Only certain lines below are wanted: those starting at the line containing "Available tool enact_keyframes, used" and ending at the line containing "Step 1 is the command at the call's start", both included, each retyped exactly.

AVAILABLE DATA

+ + + + + + +

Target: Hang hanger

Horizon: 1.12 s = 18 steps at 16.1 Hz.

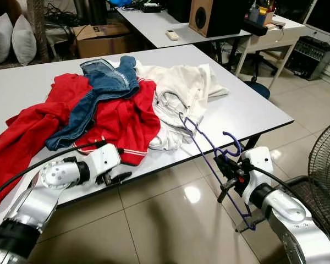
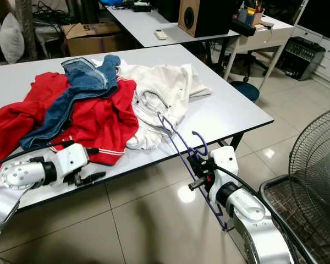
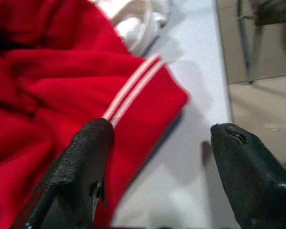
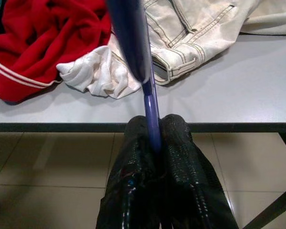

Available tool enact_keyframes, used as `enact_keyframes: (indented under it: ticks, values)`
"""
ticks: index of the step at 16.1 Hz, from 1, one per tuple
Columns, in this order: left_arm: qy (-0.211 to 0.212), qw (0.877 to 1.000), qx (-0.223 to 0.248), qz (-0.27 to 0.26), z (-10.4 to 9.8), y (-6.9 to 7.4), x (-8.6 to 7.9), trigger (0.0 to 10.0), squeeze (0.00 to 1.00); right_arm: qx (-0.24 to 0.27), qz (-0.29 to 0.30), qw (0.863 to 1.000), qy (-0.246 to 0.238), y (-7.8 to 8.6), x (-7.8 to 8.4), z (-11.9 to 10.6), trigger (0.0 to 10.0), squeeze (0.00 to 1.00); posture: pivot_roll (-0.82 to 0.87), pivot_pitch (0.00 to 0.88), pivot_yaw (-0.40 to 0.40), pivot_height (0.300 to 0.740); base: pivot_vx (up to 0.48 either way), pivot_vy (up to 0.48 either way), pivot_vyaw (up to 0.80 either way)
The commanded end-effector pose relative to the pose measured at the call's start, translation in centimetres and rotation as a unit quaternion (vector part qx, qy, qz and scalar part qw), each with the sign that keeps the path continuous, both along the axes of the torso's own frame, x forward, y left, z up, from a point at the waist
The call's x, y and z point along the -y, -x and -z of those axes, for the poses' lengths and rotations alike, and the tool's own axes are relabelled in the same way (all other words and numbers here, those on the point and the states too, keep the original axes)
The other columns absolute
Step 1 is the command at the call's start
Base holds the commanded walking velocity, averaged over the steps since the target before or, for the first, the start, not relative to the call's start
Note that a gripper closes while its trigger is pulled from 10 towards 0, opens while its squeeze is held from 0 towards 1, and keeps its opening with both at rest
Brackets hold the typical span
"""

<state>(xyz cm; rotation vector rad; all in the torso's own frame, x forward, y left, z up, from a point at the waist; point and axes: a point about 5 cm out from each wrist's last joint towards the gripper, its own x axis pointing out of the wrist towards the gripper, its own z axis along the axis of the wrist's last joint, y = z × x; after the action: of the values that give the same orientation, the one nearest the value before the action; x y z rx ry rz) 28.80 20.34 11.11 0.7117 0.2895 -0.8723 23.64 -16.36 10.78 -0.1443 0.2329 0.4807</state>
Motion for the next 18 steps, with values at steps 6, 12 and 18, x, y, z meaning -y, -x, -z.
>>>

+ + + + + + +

THE COMPLETED TASK
Available tool enact_keyframes, used as `enact_keyframes: (indented under it: ticks, values)`
"""
ticks: index of the step at 16.1 Hz, from 1, one per tuple
Columns, in this order: left_arm: qy (-0.211 to 0.212), qw (0.877 to 1.000), qx (-0.223 to 0.248), qz (-0.27 to 0.26), z (-10.4 to 9.8), y (-6.9 to 7.4), x (-8.6 to 7.9), trigger (0.0 to 10.0), squeeze (0.00 to 1.00); right_arm: qx (-0.24 to 0.27), qz (-0.29 to 0.30), qw (0.863 to 1.000), qy (-0.246 to 0.238), y (-7.8 to 8.6), x (-7.8 to 8.4), z (-11.9 to 10.6), trigger (0.0 to 10.0), squeeze (0.00 to 1.00); posture: pivot_roll (-0.82 to 0.87), pivot_pitch (0.00 to 0.88), pivot_yaw (-0.40 to 0.40), pivot_height (0.300 to 0.740); base: pivot_vx (up to 0.48 either way), pivot_vy (up to 0.48 either way), pivot_vyaw (up to 0.80 either way)
The commanded end-effector pose relative to the pose measured at the call's start, translation in centimetres and rotation as a unit quaternion (vector part qx, qy, qz and scalar part qw), each with the sign that keeps the path continuous, both along the axes of the torso's own frame, x forward, y left, z up, from a point at the waist
The call's x, y and z point along the -y, -x and -z of those axes, for the poses' lengths and rotations alike, and the tool's own axes are relabelled in the same way (all other words and numbers here, those on the point and the states too, keep the original axes)
The other columns absolute
Step 1 is the command at the call's start

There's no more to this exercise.